- Opening Delimiter -

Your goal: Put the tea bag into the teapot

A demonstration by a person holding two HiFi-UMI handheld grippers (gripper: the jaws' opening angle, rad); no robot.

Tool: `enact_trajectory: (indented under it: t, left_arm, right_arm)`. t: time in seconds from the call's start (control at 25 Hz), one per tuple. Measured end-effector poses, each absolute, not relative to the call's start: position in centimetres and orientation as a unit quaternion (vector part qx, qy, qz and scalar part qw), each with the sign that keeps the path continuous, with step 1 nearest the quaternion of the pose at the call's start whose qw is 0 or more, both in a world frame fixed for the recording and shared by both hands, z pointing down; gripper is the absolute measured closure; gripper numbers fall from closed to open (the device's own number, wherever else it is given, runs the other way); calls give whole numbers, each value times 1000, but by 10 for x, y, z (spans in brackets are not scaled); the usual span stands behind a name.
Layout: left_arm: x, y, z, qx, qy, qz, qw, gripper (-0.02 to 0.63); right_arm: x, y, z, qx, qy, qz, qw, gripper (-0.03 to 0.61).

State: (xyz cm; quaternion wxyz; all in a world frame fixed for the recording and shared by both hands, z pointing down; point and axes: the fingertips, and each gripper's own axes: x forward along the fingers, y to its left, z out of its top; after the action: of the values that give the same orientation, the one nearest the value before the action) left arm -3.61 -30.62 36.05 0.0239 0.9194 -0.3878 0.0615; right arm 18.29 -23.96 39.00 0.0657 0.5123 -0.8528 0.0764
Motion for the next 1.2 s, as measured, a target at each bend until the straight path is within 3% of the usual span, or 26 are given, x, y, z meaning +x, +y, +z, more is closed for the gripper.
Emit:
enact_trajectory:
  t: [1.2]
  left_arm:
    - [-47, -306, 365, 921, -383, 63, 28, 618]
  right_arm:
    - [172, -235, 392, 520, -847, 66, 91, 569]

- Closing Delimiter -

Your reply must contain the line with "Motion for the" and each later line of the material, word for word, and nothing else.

Motion for the next 1.2 s, as measured, a target at each bend until the straight path is within 3% of the usual span, or 26 are given, x, y, z meaning +x, +y, +z, more is closed for the gripper.
Emit:
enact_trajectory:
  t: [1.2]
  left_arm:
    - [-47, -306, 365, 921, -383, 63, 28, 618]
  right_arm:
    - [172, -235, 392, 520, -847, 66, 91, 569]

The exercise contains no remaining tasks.